Ellul Part 2: Can Someone Please Slow That Clock Down!

As I alluded to in the last blog on Ellul, one of the issues that confront many people, myself included, during this run up to Rosh Hoshonnah is the opportunity to reflect. However, this reflection often involves looking back and that often involves the staggering realization that time is not passing, it seems to be rushing, even at hyper-speed. Now, we were warned by this when we were younger and heard our parents and grandparents tell us how fast time seems to be moving as they got older. Well, once again, they were right.
There is this great line I came across in a novel a while ago that stated that we do not “own” time, rather we “rent” it. Time is, of course, one of the great inventions of the human race. Somewhere, some one decided to carve out hours, seconds, minutes. And we mess with time. Daylight savings becomes standard time. Who knows? But, as we get ready to start a new year (another invention of mankind..and even in Judaism, that time has evolved) we can be reminded how precious that time is–especially as we get older and the amount of time is more precious.

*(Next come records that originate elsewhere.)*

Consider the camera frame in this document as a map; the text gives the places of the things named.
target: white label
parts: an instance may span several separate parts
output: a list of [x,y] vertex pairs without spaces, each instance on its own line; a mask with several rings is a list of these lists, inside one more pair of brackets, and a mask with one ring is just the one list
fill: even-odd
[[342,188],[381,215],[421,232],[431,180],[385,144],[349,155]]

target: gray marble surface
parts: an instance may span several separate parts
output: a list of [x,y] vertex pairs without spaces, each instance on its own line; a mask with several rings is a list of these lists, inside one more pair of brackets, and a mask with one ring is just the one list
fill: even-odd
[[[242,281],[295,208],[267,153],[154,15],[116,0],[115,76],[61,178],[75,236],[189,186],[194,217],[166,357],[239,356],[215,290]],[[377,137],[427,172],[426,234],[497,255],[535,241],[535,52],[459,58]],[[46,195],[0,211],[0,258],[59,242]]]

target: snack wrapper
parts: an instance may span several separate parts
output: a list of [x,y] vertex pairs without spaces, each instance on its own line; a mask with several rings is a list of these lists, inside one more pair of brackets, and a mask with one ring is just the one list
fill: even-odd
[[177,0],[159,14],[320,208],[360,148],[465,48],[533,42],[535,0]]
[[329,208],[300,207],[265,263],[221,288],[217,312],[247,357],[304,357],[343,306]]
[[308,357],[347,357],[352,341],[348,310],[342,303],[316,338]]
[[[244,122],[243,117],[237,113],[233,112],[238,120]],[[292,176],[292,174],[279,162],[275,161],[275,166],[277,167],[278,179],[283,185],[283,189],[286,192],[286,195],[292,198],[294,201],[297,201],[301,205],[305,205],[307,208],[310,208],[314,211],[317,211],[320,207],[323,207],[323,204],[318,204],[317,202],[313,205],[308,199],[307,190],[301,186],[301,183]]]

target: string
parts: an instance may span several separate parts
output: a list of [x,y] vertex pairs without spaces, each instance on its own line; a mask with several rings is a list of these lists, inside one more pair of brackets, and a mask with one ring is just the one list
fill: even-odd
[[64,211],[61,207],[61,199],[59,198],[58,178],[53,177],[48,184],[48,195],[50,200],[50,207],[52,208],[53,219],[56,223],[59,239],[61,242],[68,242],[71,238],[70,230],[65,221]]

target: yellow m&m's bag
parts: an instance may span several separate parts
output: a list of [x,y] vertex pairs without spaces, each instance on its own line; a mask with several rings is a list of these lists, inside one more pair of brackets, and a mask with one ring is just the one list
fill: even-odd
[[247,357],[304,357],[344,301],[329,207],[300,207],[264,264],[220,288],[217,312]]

In his “To Grow In Wisdom” essay, Heschel notes that “Time is the only aspect of existence which is completely beyond man’s control”. He may succeed in conquering space, in sending satellites around the moon, but time remains immune to his power”. Indeed, he goes on to posit the fact that we accrue things in many ways as a means to try and conquer time, and the ultimate reality that our “time” will end. This is , of course, a High Holiday sermon all to itself. Ellul is that first glance at this. We are getting older, we are becoming more aware of the precious nature of time, its fleeting reality and the fact that we need to cherish and value that time, since we cannot control when ours will end.
Time is a great opportunity to be creative, we have the ability to create our “time” in the time we have to live. There is that value of choice again, as we have that choice of how we answer one of the great spiritual questions: what do we wish to do with the time we have left?